Benjamin Vigier has been involved in the development of near field communication technology since 2004 and most recently was product manager for mobile wallet, payment and NFC at mobile payments specialists mFoundry.
Apple has hired an expert in near field communication technology as its new product manager for mobile commerce.
Benjamin Vigier has been working on NFC technology since 2004 and has been responsible for NFC activities at both French mobile network operator Bouygues Telecom and flash memory manufacturer Sandisk.
Most recently Vigier was product manager for mobile wallet, payment and NFC at US mobile payments specialist mFoundry. There he conceived and managed both the PayPal Mobile service and Starbucks’ barcode-based mobile payments service and was also responsible for the development of mobile wallet applications for two top US mobile network operators and an NFC wallet application for a top three US bank.
A barrage of NFC-related Apple patent applications have been published over the last few months.
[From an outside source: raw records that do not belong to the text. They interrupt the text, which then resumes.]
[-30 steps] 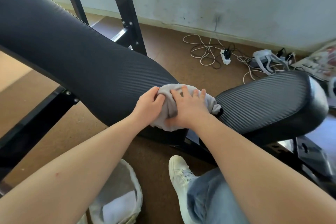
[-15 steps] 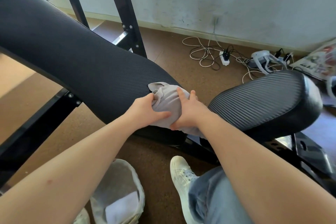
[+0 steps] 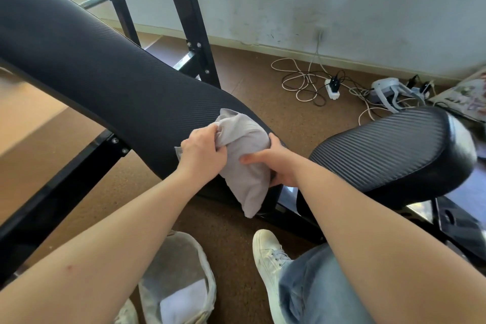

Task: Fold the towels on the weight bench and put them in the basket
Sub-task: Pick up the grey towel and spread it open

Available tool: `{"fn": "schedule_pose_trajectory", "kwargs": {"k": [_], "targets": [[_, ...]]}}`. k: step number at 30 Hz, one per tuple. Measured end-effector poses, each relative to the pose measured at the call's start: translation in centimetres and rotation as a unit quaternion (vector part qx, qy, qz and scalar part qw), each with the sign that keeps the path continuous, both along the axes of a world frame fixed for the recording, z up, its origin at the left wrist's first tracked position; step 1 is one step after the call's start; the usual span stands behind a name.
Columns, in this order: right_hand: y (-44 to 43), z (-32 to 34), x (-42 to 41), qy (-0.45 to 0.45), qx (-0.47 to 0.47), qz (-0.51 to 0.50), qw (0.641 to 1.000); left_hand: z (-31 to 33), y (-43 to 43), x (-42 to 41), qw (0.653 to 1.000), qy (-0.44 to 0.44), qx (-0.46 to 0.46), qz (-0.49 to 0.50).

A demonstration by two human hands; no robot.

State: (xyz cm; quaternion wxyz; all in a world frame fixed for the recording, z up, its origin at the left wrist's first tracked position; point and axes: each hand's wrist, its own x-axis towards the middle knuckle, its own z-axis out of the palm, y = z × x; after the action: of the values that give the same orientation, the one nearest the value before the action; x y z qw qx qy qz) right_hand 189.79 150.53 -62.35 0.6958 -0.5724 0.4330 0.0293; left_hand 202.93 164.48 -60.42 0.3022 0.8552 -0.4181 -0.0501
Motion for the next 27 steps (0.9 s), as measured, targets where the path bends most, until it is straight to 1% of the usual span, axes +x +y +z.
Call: {"fn": "schedule_pose_trajectory", "kwargs": {"k": [3, 5, 7, 10, 12, 14, 15, 16, 18, 19, 21, 23, 25, 26, 27], "targets": [[0.5, 0.1, 0.5, -0.031, 0.029, -0.03, 0.999, -0.1, 0.6, 0.1, 0.996, -0.014, 0.037, -0.079], [0.5, 0.7, 0.7, -0.075, 0.047, -0.051, 0.995, -0.1, 0.8, 0.6, 0.995, -0.027, 0.013, -0.096], [0.4, 1.2, 0.9, -0.108, 0.06, -0.074, 0.989, -0.1, 1.2, 1.2, 0.992, -0.066, -0.002, -0.105], [0.7, 1.5, 1.1, -0.117, 0.06, -0.095, 0.987, -0.3, 1.7, 1.5, 0.988, -0.12, -0.004, -0.097], [0.8, 1.3, 1.4, -0.117, 0.043, -0.113, 0.986, -0.3, 1.9, 1.0, 0.983, -0.169, -0.01, -0.073], [0.8, 1.3, 1.9, -0.124, 0.022, -0.165, 0.978, 0.0, 2.1, 0.4, 0.981, -0.185, -0.041, -0.05], [0.7, 1.2, 2.1, -0.129, 0.019, -0.194, 0.972, 0.2, 2.2, 0.0, 0.981, -0.172, -0.061, -0.059], [0.6, 1.2, 2.2, -0.131, 0.02, -0.222, 0.966, 0.4, 2.4, -0.6, 0.984, -0.142, -0.07, -0.084], [0.7, 1.2, 2.2, -0.116, 0.015, -0.254, 0.96, 0.6, 2.6, -1.6, 0.986, -0.054, -0.048, -0.149], [0.8, 1.1, 2.2, -0.096, 0.01, -0.257, 0.962, 0.6, 2.7, -2.0, 0.985, -0.019, -0.034, -0.166], [1.2, 0.9, 2.1, -0.059, 0.006, -0.247, 0.967, 0.6, 2.7, -2.2, 0.986, 0.021, -0.025, -0.163], [1.6, 1.0, 2.1, -0.05, -0.004, -0.221, 0.974, 0.3, 2.6, -1.7, 0.987, 0.012, 0.024, -0.158], [1.9, 1.3, 2.0, -0.025, -0.067, -0.146, 0.987, -0.2, 2.5, -1.3, 0.986, -0.042, 0.088, -0.134], [2.0, 1.5, 1.9, -0.006, -0.111, -0.1, 0.989, -0.4, 2.5, -1.2, 0.989, -0.058, 0.086, -0.105], [2.0, 1.7, 1.9, 0.006, -0.153, -0.066, 0.986, -0.4, 2.5, -1.0, 0.994, -0.057, 0.062, -0.071]]}}
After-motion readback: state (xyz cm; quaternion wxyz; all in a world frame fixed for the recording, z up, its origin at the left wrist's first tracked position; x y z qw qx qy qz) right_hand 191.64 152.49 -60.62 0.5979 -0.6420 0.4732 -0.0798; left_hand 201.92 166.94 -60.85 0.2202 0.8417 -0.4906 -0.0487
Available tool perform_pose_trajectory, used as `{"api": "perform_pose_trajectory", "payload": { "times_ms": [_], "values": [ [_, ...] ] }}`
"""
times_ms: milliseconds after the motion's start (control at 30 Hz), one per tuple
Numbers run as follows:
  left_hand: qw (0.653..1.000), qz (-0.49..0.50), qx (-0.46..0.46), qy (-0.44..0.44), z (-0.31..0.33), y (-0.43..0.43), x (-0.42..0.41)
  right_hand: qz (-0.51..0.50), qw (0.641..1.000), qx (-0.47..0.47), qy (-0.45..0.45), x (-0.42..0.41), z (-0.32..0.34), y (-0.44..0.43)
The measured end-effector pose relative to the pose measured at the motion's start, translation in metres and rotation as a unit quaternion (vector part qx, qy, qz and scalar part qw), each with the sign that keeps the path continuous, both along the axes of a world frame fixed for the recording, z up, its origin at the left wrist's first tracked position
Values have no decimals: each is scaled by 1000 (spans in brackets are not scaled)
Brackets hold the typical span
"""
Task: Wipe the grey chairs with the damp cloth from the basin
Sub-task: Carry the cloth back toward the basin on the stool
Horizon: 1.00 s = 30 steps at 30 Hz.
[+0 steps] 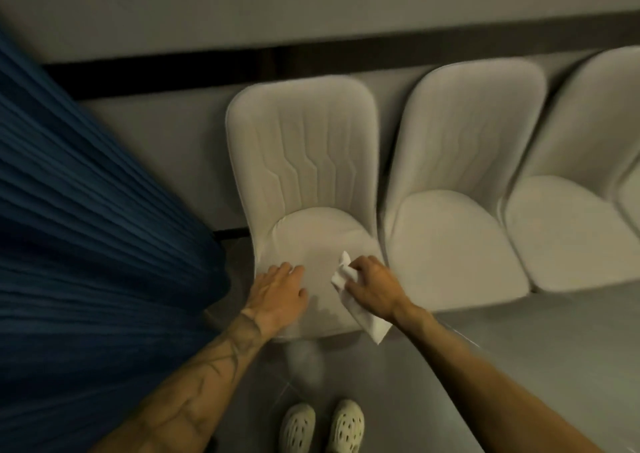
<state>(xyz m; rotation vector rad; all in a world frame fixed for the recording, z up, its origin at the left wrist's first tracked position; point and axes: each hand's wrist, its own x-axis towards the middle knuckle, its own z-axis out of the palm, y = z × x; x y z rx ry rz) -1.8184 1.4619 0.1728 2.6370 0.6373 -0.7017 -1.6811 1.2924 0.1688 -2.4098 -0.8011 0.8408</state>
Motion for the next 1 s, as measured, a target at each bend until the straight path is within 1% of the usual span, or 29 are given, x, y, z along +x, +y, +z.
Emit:
{"api": "perform_pose_trajectory", "payload": {
  "times_ms": [167,367,500,667,833,1000],
  "values": [
    [999,-45,12,-19,73,-55,45,-23,999,-17,-38,30,76,-63],
    [997,-61,33,-17,125,-129,107,-22,997,-10,-80,90,123,-154],
    [998,-49,45,-13,142,-195,157,-26,996,5,-83,150,145,-232],
    [999,-32,38,-21,161,-292,223,-16,996,20,-91,219,174,-325],
    [998,-48,33,-31,173,-378,304,-35,995,20,-92,288,191,-410],
    [997,-68,13,-44,172,-443,404,-57,993,10,-100,379,197,-484]
  ]
}}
They cover a wide range of potential NFC application areas and include:
- An NFC-based mobile payments service that lets consumers make payments to merchants and other consumers via a credit or debit card, directly from their bank account or using credit stored in their iTunes account.
- The ‘iPay, iBuy and iCoupons‘ patents, describing a comprehensive mobile payments, mobile commerce and mobile marketing business based around an NFC-enabled iPhone.
- Products+, an NFC-based product marketing and promotions application.
- An airline ticketing and boarding pass application that describes an unmanned, automated airport ticketing and baggage counter kiosk and introduces the concept of an automated security checking process where users of the iTravel app could process themselves through the security clearance system and check themselves in at the boarding gate.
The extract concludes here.